Question to the Department of Health and Social Care:

To ask Her Majesty’s Government what encouragement they are giving to the pharmaceutical industry to develop new treatments for patients with rare diseases.

The Government continues to implement its Strategy for UK Life Sciences, delivering its long-term programme of action to improve the wider environment for life sciences companies and overcome the barriers that allow discoveries to be translated into new treatments for patients with rare conditions.

We are making substantial investment in infrastructure for research into rare diseases and experimental medicine through the National Institute for Health Research (NIHR).

The NIHR BioResource, launched in March this year, includes a focus on rare diseases where ongoing genotyping of volunteers will speed up research into new treatments.

The NIHR Rare Diseases Translational Research Collaboration, launched alongside the UK Rare Diseases Strategy with an investment of £20 million over four years, is making good progress in developing a better understanding of the physical characteristics of rare diseases and supporting our drive for new diagnostics and treatments for patients with rare diseases.
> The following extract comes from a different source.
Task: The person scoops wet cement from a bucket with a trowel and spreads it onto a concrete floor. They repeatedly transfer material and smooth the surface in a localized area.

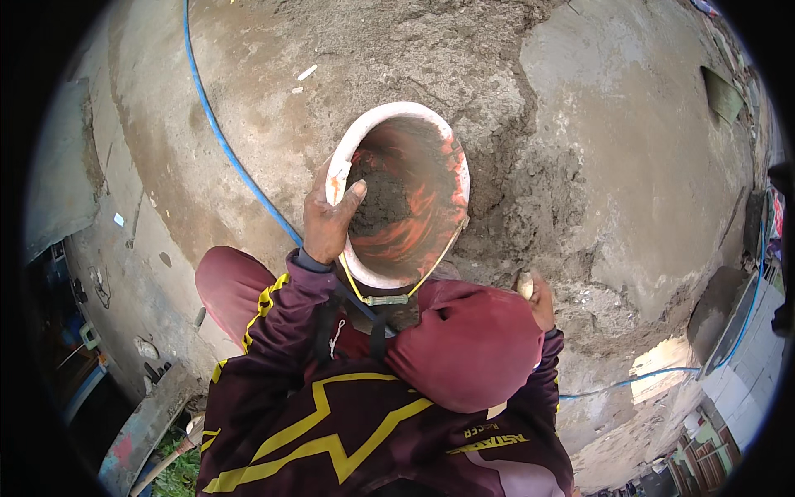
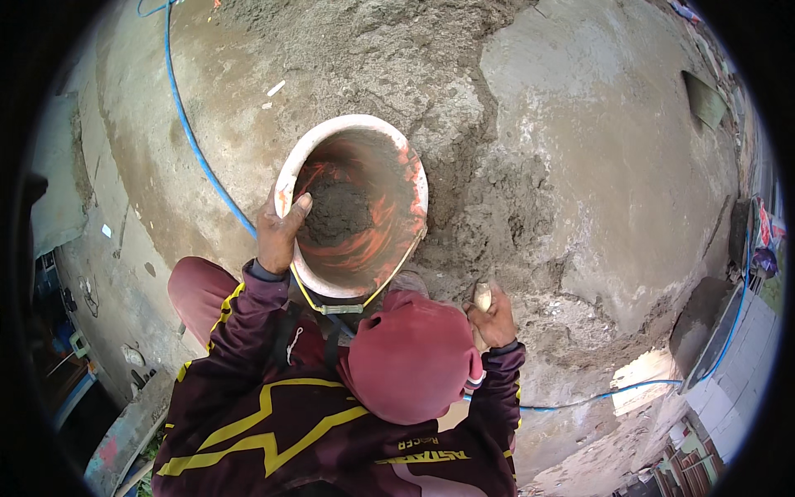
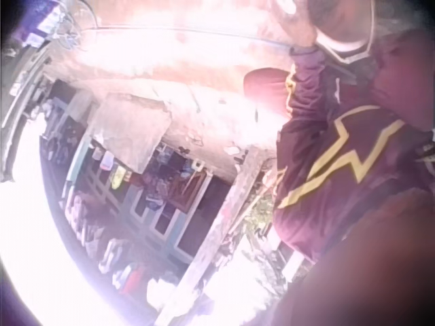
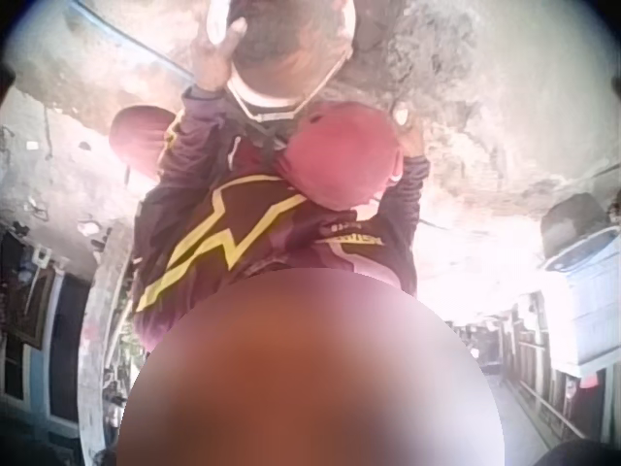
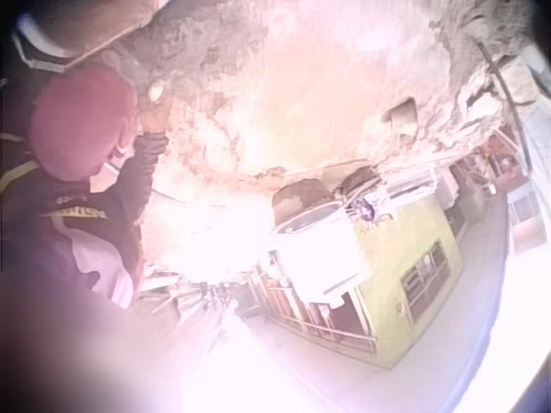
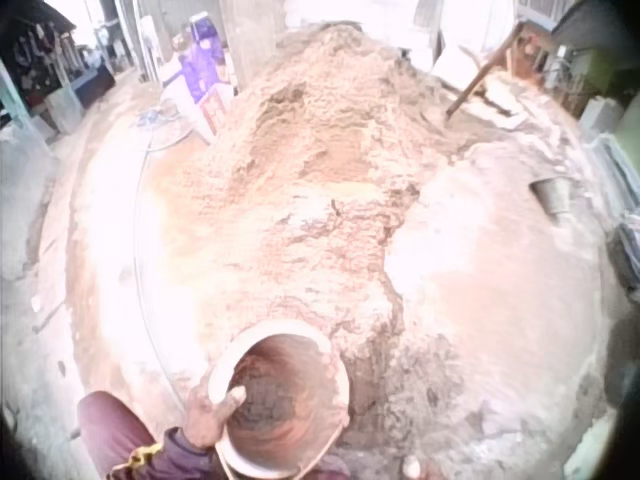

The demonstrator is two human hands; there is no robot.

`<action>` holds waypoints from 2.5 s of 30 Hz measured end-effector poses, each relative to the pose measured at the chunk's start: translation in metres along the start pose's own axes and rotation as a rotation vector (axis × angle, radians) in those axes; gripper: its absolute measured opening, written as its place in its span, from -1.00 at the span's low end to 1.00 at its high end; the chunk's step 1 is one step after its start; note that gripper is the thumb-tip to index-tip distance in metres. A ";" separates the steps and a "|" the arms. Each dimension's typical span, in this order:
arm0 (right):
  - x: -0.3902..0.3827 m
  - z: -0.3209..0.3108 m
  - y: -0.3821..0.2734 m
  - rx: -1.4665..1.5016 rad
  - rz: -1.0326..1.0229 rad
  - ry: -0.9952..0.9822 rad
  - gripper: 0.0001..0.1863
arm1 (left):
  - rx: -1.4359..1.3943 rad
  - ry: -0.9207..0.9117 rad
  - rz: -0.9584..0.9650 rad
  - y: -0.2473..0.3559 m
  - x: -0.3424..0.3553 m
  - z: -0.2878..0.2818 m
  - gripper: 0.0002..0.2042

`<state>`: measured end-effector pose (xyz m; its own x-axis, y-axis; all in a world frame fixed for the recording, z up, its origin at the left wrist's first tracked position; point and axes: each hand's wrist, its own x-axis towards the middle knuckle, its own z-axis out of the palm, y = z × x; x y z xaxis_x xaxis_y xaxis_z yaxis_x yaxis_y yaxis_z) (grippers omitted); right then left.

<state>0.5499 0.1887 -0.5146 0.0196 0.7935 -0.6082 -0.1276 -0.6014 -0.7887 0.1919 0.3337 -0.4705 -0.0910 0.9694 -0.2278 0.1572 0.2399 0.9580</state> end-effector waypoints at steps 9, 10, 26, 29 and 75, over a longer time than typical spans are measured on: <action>0.092 0.089 -0.004 -0.854 -0.497 -0.286 -0.39 | -0.024 0.078 -0.008 0.003 0.001 0.004 -0.69; 0.082 0.078 -0.001 -0.842 -0.352 -0.203 -0.39 | 0.029 0.134 -0.055 0.004 0.000 -0.001 -0.69; 0.019 -0.023 0.027 -1.015 0.073 0.497 -0.49 | -0.030 0.015 -0.006 -0.001 0.000 -0.007 -0.63; -0.022 0.002 0.023 -0.885 0.109 0.563 -0.51 | -0.057 -0.005 0.024 0.001 0.000 -0.003 -0.61; 0.058 0.025 -0.020 -0.401 -0.339 -0.119 -0.65 | 0.095 0.090 0.092 -0.005 0.008 -0.013 -0.46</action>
<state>0.5290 0.2488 -0.5319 -0.1211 0.9405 -0.3175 0.2554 -0.2796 -0.9255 0.1776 0.3400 -0.4748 -0.1586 0.9801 -0.1191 0.2606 0.1579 0.9524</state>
The 100,000 Genomes Project is focusing on rare diseases and offers the strongest prospect of patient and scientific benefits and the ability to drive the transformation of the National Health Service in terms of application of genomic medicine. Furthermore, the application of whole genome sequencing may enable major new biological insights into the genetic make-up of rare diseases that will, in time, lead to new diagnostics and therapeutic innovation.

In March 2014, we announced the Early Access to Medicines Scheme to support access in the United Kingdom to promising new, unlicensed or off-label medicines in areas of unmet clinical need for patients with life threatening or seriously debilitating conditions without adequate treatment options. The Medicines and Healthcare Products Regulatory Agency has now issued two Promising Innovative Medicines Designations which is the first step of the scheme.

We are also commissioning an external review of the pathways for the development, assessment, and adoption of innovative medicines and medical technology. This review will consider how to speed up access for NHS patients to cost-effective new diagnostics, medicines and devices.